**Records for this exercise**
--------

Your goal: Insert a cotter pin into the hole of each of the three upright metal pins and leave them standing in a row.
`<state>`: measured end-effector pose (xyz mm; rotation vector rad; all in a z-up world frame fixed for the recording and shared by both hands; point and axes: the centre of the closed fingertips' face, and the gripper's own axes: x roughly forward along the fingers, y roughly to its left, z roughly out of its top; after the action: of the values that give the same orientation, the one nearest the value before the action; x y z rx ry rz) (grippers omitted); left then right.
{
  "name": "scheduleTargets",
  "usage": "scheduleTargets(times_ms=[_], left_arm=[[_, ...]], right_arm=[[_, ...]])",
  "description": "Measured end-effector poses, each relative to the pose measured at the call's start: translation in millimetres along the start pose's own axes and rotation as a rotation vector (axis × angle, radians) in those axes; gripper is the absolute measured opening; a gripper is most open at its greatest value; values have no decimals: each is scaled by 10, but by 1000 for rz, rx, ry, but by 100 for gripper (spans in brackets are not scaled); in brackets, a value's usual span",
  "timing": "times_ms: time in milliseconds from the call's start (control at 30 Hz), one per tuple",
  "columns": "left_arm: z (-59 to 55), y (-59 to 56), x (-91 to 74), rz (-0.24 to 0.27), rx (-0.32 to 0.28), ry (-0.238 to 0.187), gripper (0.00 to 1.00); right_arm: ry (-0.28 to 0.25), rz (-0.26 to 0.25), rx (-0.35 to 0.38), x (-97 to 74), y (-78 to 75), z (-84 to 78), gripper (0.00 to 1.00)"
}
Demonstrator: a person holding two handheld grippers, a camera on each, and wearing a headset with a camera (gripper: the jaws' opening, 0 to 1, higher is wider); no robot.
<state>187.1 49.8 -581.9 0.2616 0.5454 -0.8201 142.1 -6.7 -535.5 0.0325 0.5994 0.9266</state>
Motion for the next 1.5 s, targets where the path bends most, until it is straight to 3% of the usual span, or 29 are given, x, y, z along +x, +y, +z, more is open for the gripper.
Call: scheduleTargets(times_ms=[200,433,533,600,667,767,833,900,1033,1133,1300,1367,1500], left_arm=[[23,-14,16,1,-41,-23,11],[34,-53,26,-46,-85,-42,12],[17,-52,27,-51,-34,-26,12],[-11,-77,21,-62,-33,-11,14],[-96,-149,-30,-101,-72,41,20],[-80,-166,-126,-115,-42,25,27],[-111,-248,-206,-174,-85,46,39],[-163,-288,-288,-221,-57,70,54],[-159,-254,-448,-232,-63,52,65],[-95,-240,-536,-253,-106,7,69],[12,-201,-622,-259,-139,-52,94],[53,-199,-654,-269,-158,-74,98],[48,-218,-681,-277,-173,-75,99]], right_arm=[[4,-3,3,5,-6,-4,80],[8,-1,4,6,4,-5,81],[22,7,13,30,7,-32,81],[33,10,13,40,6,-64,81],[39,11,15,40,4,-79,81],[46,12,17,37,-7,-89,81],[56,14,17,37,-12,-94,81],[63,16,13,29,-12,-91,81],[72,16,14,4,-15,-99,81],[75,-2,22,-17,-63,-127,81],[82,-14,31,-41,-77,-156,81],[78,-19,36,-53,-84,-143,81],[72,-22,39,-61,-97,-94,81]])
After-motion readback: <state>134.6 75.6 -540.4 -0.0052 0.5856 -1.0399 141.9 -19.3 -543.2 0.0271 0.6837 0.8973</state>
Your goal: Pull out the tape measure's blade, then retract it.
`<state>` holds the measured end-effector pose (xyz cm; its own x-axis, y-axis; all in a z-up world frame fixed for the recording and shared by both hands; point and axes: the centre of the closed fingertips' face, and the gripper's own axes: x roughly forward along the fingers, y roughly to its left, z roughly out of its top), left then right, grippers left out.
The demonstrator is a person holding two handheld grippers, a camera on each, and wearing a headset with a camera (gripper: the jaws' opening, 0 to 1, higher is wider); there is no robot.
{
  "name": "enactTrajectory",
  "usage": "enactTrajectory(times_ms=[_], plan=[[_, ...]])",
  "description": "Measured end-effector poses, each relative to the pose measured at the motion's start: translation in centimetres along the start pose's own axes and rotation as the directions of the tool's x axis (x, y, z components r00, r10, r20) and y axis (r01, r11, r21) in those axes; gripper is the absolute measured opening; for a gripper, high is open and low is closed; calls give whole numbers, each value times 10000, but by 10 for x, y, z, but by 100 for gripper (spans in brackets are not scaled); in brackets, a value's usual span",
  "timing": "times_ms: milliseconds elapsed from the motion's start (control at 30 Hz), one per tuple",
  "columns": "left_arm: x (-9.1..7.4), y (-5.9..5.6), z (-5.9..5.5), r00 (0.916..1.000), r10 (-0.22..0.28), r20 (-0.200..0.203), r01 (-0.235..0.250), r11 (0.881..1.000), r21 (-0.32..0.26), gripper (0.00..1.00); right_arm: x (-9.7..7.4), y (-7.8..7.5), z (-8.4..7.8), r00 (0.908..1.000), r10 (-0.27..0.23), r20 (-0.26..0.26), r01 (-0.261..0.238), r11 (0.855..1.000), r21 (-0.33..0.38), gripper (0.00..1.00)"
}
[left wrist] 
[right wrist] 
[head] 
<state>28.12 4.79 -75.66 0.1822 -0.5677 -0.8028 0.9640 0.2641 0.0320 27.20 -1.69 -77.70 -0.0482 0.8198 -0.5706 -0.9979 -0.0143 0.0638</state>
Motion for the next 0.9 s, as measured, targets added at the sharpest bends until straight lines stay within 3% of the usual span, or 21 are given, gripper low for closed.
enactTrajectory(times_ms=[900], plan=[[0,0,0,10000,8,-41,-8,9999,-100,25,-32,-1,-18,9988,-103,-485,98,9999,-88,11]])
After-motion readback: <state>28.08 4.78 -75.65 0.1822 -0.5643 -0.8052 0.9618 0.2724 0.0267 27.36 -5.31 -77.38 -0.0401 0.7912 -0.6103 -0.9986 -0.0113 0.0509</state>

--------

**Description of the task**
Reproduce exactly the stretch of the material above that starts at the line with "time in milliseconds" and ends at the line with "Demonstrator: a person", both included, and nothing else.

**Task answer**
  "timing": "times_ms: time in milliseconds from the call's start (control at 30 Hz), one per tuple",
  "columns": "left_arm: z (-59 to 55), y (-59 to 56), x (-91 to 74), rz (-0.24 to 0.27), rx (-0.32 to 0.28), ry (-0.238 to 0.187), gripper (0.00 to 1.00); right_arm: ry (-0.28 to 0.25), rz (-0.26 to 0.25), rx (-0.35 to 0.38), x (-97 to 74), y (-78 to 75), z (-84 to 78), gripper (0.00 to 1.00)"
}
Demonstrator: a person holding two handheld grippers, a camera on each, and wearing a headset with a camera (gripper: the jaws' opening, 0 to 1, higher is wider); no robot.

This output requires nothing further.